## ACTIVITY
Could each entry be returned exactly as it appears?

────────────────────────────────────────

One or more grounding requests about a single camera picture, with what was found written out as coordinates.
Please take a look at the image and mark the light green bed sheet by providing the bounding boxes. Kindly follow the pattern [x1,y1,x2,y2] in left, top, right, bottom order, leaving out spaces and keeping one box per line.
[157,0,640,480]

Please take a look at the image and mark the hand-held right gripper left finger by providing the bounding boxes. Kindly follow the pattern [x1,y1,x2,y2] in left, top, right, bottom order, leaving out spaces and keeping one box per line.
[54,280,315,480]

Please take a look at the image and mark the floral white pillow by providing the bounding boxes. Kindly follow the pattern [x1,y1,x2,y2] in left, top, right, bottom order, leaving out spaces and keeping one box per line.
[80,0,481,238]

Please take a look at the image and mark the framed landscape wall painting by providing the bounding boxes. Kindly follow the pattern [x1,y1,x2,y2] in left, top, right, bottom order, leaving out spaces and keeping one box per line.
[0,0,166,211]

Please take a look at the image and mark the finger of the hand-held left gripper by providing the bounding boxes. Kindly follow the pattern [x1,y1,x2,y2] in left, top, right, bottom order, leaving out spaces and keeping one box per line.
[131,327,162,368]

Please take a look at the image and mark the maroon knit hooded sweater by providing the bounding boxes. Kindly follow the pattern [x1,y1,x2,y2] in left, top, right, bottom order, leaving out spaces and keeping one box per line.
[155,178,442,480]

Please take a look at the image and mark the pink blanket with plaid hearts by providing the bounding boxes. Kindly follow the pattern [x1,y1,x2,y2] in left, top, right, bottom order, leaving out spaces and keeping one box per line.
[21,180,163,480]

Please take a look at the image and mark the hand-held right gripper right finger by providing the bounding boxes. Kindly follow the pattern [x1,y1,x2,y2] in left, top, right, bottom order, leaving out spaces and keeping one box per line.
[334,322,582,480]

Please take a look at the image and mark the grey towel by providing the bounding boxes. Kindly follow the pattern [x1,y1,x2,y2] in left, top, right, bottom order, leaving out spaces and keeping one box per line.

────────────────────────────────────────

## RESULT BELOW
One or more grounding requests about a single camera picture, with what was found written out as coordinates.
Please take a look at the image and mark the light green bed sheet by providing the bounding boxes. Kindly follow the pattern [x1,y1,x2,y2] in left, top, right, bottom order, leaving out spaces and keeping one box per line.
[157,0,640,480]

Please take a look at the image and mark the hand-held right gripper left finger by providing the bounding boxes. Kindly follow the pattern [x1,y1,x2,y2] in left, top, right, bottom order, leaving out spaces and keeping one box per line.
[54,280,315,480]

Please take a look at the image and mark the floral white pillow by providing the bounding boxes. Kindly follow the pattern [x1,y1,x2,y2] in left, top, right, bottom order, leaving out spaces and keeping one box per line.
[80,0,481,238]

Please take a look at the image and mark the framed landscape wall painting by providing the bounding boxes. Kindly follow the pattern [x1,y1,x2,y2] in left, top, right, bottom order, leaving out spaces and keeping one box per line.
[0,0,166,211]

Please take a look at the image and mark the finger of the hand-held left gripper by providing the bounding boxes. Kindly follow the pattern [x1,y1,x2,y2] in left, top, right, bottom order, leaving out spaces and keeping one box per line.
[131,327,162,368]

Please take a look at the image and mark the maroon knit hooded sweater by providing the bounding boxes. Kindly follow the pattern [x1,y1,x2,y2] in left, top, right, bottom order, leaving out spaces and keeping one box per line.
[155,178,442,480]

Please take a look at the image and mark the pink blanket with plaid hearts by providing the bounding boxes. Kindly follow the pattern [x1,y1,x2,y2] in left, top, right, bottom order, leaving out spaces and keeping one box per line.
[21,180,163,480]

Please take a look at the image and mark the hand-held right gripper right finger by providing the bounding boxes. Kindly follow the pattern [x1,y1,x2,y2] in left, top, right, bottom order, leaving out spaces and keeping one box per line.
[334,322,582,480]

Please take a look at the image and mark the grey towel by providing the bounding boxes. Kindly follow the pattern [x1,y1,x2,y2] in left, top, right, bottom order, leaving out spaces and keeping one box per line.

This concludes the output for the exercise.